Only send notifications after service is at least 10 minutes continuous in CRIT

Dear CheckMK forum community,

I have a few temperature sensors in servers.
Monitoring works no problem, but I recieve Notifications for every service state change.

Example
Whenever a server temperature reaches WARN or CRIT even for a second I get a notification.

I’d like it to send notifications after 10 minutes continuous in CRIT state.
It should not send a notification if the state changes from CRIT to WARN and back to CRIT, instead on reaching WARN the “10 minute timer” should stop and upon reaching another CRIT a new 10 minute timer should be starting.

After all, being over 80°C (which is standard CRIT value for temperature) for a second isn’t harmful at all and I don’t need to know that.

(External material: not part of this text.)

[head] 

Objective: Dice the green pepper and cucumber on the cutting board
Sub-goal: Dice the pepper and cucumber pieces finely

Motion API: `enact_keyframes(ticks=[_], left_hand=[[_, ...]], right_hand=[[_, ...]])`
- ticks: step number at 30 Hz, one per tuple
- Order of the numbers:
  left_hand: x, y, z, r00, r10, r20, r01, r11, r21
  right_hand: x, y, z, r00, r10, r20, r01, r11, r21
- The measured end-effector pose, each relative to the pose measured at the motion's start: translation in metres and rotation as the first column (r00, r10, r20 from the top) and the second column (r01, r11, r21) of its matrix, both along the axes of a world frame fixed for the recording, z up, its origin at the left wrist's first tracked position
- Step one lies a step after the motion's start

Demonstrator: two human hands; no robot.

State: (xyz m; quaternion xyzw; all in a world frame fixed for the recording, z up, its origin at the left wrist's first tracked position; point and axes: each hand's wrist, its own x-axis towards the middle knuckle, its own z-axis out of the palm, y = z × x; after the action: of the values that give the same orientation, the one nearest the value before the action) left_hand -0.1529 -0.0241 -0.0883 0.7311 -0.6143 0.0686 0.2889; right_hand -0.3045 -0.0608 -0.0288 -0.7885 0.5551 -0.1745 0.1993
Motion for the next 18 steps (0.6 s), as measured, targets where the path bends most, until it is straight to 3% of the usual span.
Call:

Does somebody know how to achieve that?

Thanks in advance,
pixelpoint

Hi,

In the notifications settings set to alert on nth attempt.
image

I would suggest using the rule “Delay service notifications”. It does exactly what you want. It delays the notification for a specified amount of time. If the service returns to OK during this time, there will be no notification.
Regards
Udo

Sorry for the slow reply.

I tried “Delay service notifications”, but that makes it only delay the notifications until they are OK again.
Imagine this situation:

  • [00:00] Service CRIT
  • [00:05] Service WARN
  • [00:10] Service still WARN → send notification

What I wanted to do was this:

  • [00:00] Service CRIT
  • [00:07] Service WARN (<-- stop timer here, as temperature is not CRIT anyore)
  • [00:09] Service CRIT (<-- start timer here again, as temperature reached CRIT)
  • [00:19] Service still CRIT (<-- send notification because temperature has been CRIT for 10 minutes)

Thank you, I will try the following notification rule:

Match only the following services: Temperature
Match service event type: any -> OK // any -> CRIT
Restrict to n-th to m-th notification: 10 to 11

I will report back tomorrow.

Thank you for your help.

Sadly, the proposed solution with the notification rule restrict n-th to m-th notification does not work as well.
Giving it a thought or two, I think I know why it wouldn’t work:

  1. The Temperature Service only creates 1 notification per service change, so Notification 10 and 11 never occur.
  2. Even if it would have a periodic service notification every minute, it would still be sending out notifications for WARN and CRIT without taking the 10 minutes CONTINOUS CRIT STATE into account.

With the rule “periodic service notification” it’s also not possible to say “only for CRIT state”.

Somebody else have some kind of idea on this?

Screenshots of the notifications + time when they arrived:
checkmk temperature mails

Woldn’t it be easier to just adjust the warn/crit limits to values that work for you?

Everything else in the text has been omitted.